• **EXERCISE DETAILS**: Check every line of the data below for "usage". Copy each one that has it.

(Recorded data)
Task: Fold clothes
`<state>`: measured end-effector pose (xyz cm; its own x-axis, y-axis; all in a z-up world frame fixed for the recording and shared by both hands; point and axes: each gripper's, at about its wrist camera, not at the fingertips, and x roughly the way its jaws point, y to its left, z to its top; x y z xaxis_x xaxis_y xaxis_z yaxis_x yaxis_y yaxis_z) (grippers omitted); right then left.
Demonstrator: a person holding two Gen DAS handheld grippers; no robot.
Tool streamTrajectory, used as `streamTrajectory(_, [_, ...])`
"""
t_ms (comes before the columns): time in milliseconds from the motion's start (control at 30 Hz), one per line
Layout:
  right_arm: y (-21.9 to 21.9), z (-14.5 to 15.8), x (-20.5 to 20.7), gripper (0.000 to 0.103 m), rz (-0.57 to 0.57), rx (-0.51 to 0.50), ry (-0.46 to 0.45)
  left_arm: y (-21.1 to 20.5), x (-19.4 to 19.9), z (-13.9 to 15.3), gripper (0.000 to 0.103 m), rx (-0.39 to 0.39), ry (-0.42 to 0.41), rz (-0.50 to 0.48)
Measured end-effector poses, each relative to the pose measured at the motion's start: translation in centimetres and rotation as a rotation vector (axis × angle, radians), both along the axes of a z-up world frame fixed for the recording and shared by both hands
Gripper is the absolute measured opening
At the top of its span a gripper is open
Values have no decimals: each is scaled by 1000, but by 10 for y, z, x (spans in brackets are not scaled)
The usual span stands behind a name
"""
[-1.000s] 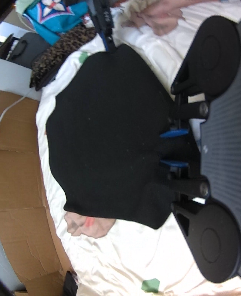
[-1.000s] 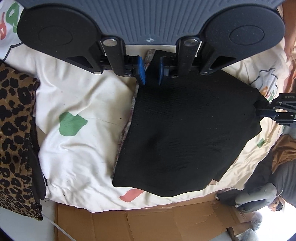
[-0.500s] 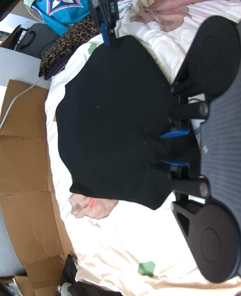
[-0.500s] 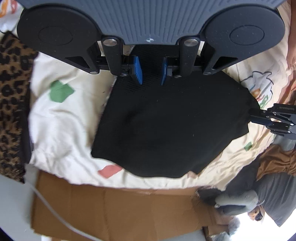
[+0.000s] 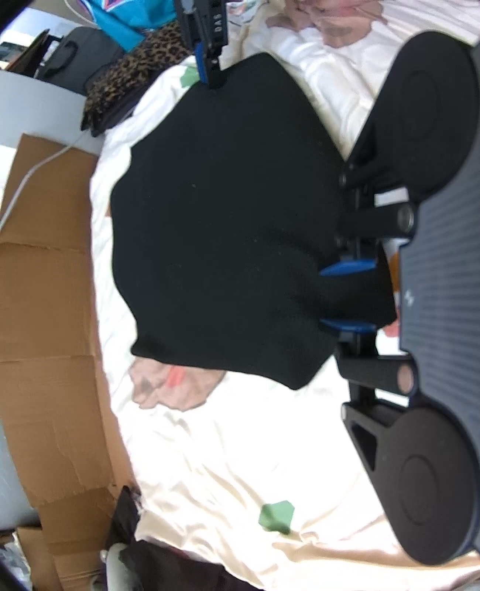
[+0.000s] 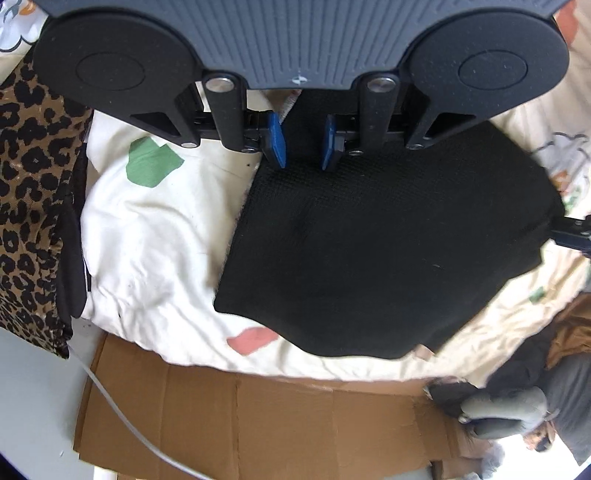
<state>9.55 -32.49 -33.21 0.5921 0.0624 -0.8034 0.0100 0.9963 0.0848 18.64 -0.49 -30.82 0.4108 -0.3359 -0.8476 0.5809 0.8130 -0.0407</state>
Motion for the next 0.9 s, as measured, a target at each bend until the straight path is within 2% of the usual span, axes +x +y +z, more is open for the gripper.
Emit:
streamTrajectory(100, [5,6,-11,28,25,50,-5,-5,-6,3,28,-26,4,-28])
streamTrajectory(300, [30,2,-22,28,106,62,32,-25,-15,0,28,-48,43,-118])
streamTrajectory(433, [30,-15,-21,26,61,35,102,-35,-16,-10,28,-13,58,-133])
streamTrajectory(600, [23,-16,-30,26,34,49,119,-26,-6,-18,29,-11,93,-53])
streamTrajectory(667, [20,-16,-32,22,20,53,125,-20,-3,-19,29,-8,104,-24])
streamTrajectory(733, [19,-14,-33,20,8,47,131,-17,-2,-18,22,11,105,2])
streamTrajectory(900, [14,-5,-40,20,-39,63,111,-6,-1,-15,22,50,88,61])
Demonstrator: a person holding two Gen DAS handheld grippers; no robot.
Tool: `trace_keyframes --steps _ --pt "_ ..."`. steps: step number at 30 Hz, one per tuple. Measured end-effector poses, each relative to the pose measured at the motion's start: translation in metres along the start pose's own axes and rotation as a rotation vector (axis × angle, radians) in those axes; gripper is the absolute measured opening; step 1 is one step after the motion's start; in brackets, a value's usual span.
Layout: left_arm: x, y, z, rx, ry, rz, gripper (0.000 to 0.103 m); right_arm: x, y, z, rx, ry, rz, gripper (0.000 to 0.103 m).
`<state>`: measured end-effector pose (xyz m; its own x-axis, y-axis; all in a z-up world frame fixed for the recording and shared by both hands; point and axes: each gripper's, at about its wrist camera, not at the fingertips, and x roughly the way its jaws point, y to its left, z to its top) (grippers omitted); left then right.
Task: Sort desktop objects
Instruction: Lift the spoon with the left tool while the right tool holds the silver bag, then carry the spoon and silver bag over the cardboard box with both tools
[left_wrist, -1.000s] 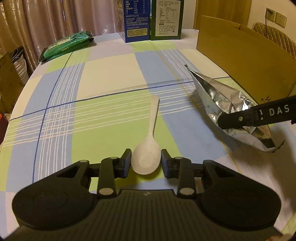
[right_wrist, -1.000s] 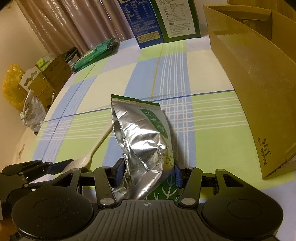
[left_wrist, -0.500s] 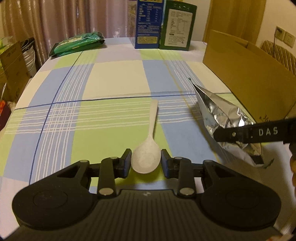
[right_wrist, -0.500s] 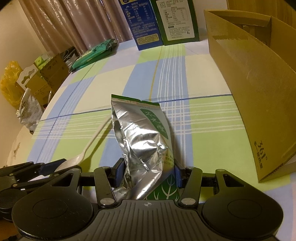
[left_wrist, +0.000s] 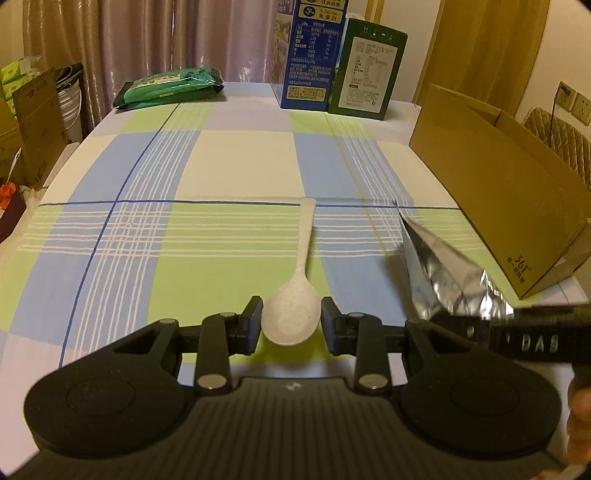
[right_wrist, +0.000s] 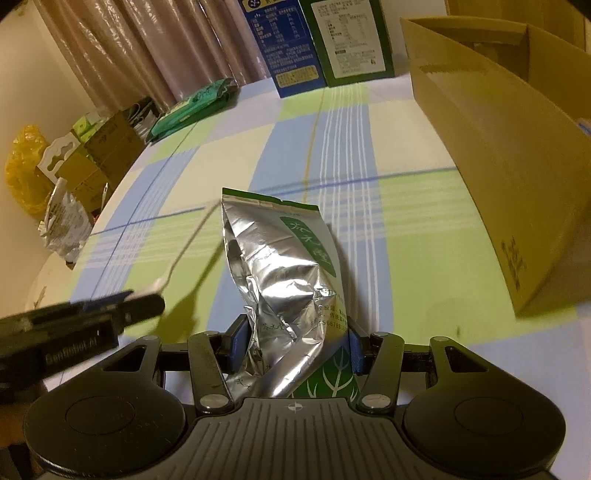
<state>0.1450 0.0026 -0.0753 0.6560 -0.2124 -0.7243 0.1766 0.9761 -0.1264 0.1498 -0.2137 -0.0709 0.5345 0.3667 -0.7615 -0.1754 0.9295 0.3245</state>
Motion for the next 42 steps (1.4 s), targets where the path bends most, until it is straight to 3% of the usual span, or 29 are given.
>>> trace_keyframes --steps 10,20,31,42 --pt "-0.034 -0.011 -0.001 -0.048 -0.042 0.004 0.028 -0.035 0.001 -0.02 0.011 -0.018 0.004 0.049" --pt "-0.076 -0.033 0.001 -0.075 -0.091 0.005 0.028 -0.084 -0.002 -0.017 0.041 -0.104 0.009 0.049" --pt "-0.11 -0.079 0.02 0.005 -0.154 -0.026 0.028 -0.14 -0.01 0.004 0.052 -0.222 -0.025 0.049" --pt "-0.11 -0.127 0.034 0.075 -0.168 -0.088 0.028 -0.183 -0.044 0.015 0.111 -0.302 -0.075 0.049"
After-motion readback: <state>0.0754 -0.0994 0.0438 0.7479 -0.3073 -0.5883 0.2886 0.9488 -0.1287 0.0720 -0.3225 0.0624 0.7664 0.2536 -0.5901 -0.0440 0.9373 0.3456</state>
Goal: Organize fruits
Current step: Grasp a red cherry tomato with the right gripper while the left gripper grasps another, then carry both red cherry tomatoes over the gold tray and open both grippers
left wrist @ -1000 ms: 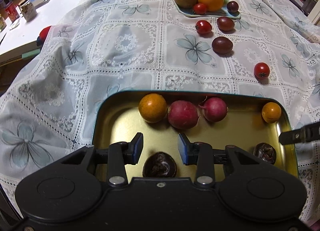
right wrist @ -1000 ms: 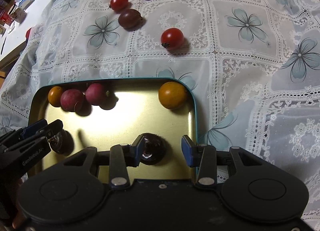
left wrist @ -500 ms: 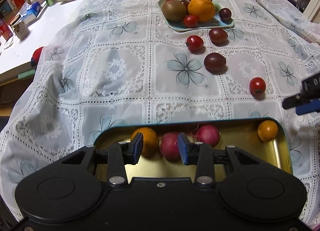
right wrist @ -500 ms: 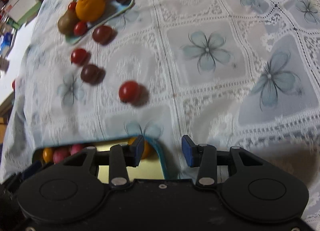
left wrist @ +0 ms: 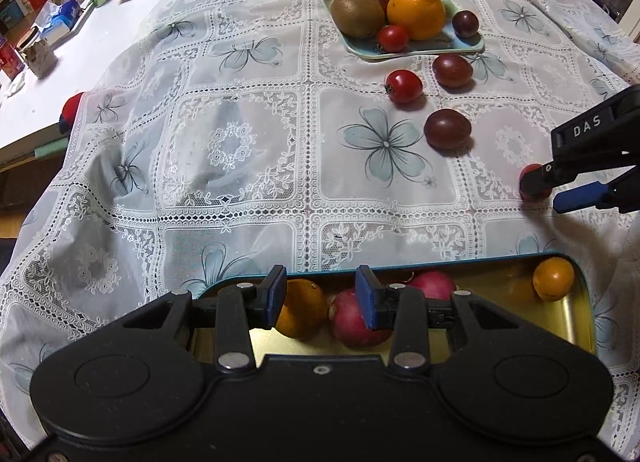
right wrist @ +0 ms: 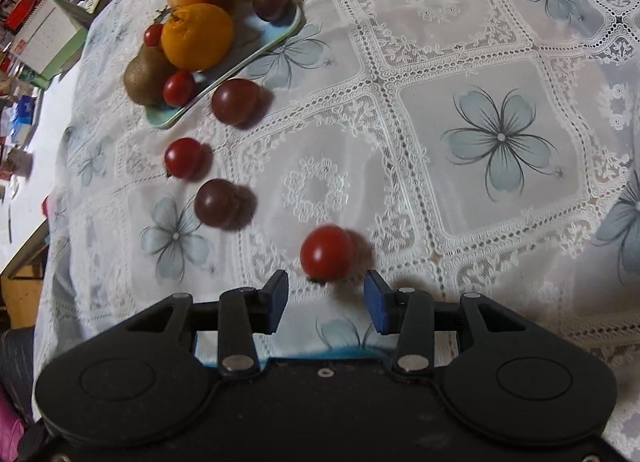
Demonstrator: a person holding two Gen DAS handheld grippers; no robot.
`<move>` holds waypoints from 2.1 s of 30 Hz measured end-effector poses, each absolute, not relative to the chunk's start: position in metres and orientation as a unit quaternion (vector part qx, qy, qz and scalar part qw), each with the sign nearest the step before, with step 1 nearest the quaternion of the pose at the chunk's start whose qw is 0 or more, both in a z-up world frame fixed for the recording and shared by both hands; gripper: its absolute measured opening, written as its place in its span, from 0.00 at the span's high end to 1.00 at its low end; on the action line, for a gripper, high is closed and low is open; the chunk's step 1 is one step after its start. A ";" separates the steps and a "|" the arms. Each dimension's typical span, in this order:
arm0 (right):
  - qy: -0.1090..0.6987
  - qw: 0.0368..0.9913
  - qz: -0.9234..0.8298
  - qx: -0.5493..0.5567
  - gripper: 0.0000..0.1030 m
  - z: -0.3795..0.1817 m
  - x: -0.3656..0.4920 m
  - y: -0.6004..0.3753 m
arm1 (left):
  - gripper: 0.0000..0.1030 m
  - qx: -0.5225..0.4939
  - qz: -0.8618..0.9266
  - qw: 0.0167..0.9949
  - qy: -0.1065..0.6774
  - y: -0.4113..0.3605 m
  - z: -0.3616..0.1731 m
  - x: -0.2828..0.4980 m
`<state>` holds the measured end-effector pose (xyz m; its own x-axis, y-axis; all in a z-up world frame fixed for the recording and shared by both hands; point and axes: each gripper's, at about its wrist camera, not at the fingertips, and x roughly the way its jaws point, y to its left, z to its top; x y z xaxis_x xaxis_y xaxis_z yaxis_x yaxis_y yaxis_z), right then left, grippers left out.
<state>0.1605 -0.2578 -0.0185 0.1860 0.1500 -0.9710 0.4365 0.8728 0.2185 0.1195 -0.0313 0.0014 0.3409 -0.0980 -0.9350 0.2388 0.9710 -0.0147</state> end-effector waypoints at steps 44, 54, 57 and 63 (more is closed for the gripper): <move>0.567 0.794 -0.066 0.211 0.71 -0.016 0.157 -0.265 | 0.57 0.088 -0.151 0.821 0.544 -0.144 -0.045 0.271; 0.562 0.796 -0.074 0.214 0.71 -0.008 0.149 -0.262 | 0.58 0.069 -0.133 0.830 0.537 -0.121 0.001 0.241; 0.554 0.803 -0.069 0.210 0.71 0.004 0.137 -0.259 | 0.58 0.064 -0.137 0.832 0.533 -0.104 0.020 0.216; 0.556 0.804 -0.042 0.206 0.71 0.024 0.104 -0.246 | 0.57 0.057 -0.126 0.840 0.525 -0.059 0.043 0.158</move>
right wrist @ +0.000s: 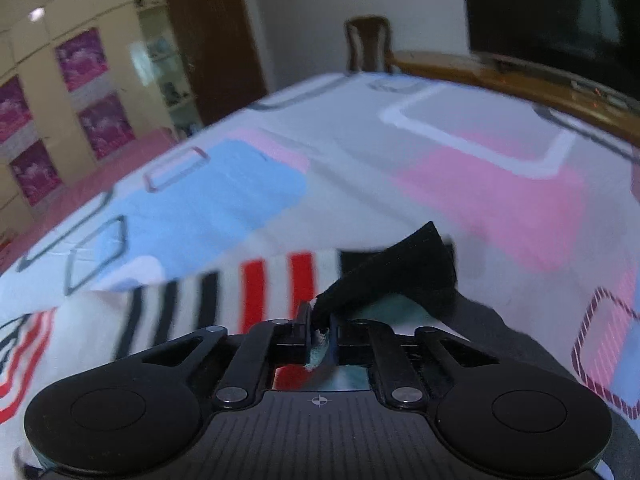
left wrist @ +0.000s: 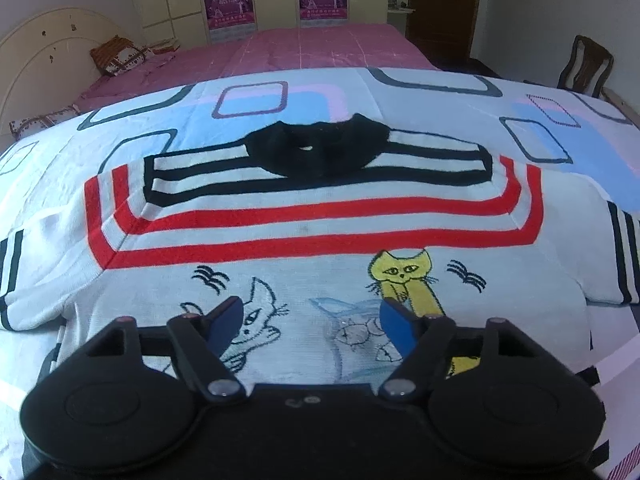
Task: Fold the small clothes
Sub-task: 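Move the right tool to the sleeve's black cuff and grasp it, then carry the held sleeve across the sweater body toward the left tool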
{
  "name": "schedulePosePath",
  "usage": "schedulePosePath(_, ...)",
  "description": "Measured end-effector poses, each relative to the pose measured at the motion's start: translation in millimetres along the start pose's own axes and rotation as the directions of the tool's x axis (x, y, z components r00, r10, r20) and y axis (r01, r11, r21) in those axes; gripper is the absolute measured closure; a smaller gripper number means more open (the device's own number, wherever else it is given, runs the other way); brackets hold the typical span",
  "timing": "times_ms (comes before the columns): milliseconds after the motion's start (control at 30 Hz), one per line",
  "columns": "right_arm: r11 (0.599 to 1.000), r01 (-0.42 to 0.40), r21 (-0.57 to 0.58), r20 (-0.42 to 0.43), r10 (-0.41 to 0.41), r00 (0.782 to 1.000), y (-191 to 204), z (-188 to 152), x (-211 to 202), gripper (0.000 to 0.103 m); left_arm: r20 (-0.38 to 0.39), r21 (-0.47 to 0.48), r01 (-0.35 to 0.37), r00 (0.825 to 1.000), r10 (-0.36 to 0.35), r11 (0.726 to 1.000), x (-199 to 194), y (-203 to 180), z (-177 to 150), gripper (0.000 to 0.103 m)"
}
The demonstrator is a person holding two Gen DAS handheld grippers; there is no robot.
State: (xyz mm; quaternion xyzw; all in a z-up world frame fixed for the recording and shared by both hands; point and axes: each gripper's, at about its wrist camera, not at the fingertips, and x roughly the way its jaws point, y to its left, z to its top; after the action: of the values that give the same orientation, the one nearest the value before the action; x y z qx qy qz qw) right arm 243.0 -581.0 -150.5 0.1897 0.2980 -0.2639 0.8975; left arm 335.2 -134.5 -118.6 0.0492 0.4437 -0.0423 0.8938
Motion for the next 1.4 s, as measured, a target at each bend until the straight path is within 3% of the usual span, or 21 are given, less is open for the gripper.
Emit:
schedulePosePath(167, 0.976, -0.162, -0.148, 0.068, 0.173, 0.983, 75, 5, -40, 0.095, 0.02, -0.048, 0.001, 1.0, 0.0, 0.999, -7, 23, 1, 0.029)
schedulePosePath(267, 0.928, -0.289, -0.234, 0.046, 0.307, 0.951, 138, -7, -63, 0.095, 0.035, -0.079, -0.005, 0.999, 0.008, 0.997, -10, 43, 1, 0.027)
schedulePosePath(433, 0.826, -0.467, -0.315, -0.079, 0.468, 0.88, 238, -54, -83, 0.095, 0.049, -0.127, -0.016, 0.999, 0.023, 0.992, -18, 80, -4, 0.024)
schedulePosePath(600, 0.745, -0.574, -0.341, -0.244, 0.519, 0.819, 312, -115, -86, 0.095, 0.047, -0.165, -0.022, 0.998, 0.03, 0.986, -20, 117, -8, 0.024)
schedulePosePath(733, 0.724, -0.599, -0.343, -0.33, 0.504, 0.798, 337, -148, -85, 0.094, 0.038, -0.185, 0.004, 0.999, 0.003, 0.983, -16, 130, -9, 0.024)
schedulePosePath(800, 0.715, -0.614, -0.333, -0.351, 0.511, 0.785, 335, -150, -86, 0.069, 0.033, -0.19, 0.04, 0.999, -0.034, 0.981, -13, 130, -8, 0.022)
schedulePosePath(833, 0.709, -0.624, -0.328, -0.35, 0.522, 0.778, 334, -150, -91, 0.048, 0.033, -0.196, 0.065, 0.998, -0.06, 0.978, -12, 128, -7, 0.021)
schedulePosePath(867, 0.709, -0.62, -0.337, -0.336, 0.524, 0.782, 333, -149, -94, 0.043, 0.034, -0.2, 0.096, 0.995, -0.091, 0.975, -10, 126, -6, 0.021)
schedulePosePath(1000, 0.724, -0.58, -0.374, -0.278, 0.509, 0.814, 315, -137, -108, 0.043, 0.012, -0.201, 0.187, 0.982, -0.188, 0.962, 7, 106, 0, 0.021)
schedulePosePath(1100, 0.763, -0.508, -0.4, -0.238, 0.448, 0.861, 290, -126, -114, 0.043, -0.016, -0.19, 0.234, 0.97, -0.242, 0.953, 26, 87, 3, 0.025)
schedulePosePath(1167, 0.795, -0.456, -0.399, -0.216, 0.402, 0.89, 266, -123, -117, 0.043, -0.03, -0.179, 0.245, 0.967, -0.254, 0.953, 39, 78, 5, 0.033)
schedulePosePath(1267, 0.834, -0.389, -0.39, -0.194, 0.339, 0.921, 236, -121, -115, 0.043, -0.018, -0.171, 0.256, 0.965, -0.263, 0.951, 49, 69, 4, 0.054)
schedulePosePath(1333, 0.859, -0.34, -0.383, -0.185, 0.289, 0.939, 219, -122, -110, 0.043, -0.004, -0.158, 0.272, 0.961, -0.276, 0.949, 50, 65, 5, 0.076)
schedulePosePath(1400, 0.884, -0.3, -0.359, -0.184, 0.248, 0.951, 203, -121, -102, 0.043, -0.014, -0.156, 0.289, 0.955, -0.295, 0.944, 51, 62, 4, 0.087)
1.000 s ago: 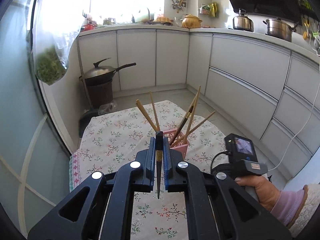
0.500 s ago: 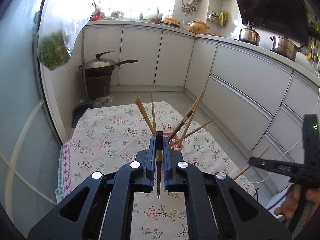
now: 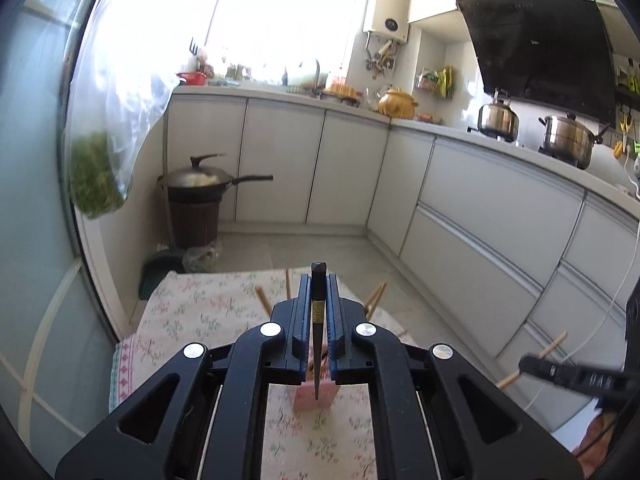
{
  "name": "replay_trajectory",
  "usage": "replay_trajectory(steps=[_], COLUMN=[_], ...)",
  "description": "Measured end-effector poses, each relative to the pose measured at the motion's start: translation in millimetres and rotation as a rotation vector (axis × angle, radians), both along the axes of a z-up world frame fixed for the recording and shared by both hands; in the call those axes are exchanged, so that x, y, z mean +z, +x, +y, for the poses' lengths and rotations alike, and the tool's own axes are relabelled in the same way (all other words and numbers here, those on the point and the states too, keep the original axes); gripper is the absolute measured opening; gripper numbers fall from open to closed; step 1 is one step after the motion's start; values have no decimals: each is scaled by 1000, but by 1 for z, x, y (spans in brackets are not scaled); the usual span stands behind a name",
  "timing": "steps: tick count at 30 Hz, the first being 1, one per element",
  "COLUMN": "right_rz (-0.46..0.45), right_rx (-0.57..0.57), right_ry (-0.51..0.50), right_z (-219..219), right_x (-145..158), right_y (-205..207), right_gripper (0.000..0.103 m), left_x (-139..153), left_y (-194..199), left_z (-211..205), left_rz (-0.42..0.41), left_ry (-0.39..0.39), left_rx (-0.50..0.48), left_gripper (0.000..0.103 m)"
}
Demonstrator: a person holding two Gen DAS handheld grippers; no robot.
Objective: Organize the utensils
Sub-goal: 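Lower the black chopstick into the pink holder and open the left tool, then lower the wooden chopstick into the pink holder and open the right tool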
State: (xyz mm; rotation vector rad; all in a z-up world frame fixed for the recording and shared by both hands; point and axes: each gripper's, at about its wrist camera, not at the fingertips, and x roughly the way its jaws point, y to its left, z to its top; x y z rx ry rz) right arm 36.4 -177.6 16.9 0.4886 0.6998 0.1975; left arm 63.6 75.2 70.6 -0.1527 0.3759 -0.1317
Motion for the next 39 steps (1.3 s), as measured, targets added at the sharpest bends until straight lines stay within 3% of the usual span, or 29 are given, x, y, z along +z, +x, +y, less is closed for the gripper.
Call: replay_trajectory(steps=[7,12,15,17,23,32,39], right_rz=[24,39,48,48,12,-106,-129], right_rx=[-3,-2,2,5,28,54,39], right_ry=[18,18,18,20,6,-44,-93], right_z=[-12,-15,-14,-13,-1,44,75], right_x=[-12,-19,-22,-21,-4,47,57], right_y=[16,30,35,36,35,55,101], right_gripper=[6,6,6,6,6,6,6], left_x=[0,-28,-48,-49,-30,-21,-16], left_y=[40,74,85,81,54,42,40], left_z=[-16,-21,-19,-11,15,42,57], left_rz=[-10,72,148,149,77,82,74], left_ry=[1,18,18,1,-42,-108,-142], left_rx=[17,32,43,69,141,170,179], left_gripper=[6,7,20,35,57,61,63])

• **OUTPUT FOR THIS TASK**:
  "usage": "schedulePosePath(_, ...)",
  "usage": "replay_trajectory(steps=[_], COLUMN=[_], ...)",

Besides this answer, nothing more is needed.